DIRECTIONS FOR THIS TASK
Restate the listing word for word; omit the images.

STORED DATA
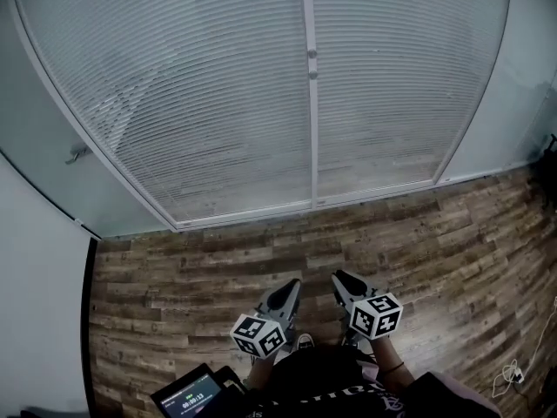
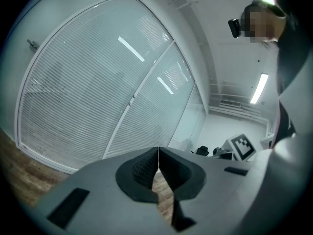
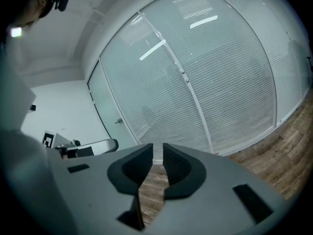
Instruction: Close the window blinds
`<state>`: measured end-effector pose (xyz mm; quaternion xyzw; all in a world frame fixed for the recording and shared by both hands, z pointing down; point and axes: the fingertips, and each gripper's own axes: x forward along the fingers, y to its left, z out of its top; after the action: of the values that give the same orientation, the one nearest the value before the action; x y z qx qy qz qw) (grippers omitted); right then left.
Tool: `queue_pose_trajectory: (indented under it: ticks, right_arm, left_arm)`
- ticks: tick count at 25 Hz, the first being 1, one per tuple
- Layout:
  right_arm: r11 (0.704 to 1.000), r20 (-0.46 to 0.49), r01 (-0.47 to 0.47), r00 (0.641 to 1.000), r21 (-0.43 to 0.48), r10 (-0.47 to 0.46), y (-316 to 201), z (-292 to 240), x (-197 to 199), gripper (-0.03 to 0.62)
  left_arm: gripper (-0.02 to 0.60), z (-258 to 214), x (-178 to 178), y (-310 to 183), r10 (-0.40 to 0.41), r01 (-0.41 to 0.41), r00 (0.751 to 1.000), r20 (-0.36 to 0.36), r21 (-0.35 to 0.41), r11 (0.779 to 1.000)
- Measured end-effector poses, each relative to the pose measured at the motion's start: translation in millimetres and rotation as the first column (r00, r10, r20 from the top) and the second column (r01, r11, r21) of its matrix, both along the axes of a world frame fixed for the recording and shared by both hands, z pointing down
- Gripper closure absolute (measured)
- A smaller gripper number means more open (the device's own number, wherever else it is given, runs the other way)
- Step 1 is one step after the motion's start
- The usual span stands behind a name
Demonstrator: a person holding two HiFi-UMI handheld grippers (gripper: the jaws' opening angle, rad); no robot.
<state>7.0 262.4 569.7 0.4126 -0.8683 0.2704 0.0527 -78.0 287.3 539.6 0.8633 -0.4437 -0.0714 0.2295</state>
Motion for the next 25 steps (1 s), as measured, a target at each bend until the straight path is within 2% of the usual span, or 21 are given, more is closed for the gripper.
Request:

WRITTEN REPLY
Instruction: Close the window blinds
`<state>`: measured end-effector pose (xyz mm; quaternion xyzw; all in a world frame fixed for the recording and shared by both hands, z pointing down; point and axes: the fingertips, and each gripper's own axes: x forward along the fingers, y to its left, z out of its top; after the action: of the values that give the same orientation, the one nearest the value before the action; x y z qx qy qz qw) (grippers omitted); right then left.
Tool: `queue_pose_trajectory: (indented under it: ticks, right_arm, left_arm)`
- ticks: tick count at 25 Hz, the first being 1, one per tuple
- Layout:
  right_arm: r11 (0.704 to 1.000), r20 (-0.46 to 0.49), r01 (-0.47 to 0.47), r00 (0.641 to 1.000), r21 (-0.43 to 0.48), r10 (-0.47 to 0.46), y (-316 to 201), z (-292 to 240), x (-197 to 199), gripper (-0.03 to 0.62)
  left_arm: gripper (-0.02 to 0.60), z (-258 to 214), x (-178 to 178), y (-310 to 183), r10 (-0.40 to 0.41), r01 (-0.41 to 0.41), r00 (0.751 to 1.000), r20 (-0.36 to 0.36), r21 (-0.35 to 0.41), r11 (0.779 to 1.000)
- Measured end-effector poses, each relative to the pose measured at the motion's start: translation in millimetres and rotation as the first column (r00, r10, r20 from the top) and the second column (r01, r11, r21) of its matrix, both along the axes of a world frame fixed for the recording and shared by both hands, z pointing down
- Gripper closure absolute (measured)
- A smaller gripper number means more open (the device's own number, wherever else it is given, runs the other way)
- Step 1 is one step after the motion's start
- The usual span stands behind a name
Demonstrator: a person holding two HiFi-UMI handheld grippers (gripper: the jaws' opening angle, rad); no robot.
<state>7.0 262.4 569.7 0.4126 -0.8683 0.2704 0.0527 -78.0 287.3 539.6 0.8633 -0.4437 -0.0714 0.2295</state>
Motion for the next 25 steps (1 s), as measured, a target at each bend until the straight path is within 2% of the usual span, or 21 are given, more is closed for the gripper.
Request:

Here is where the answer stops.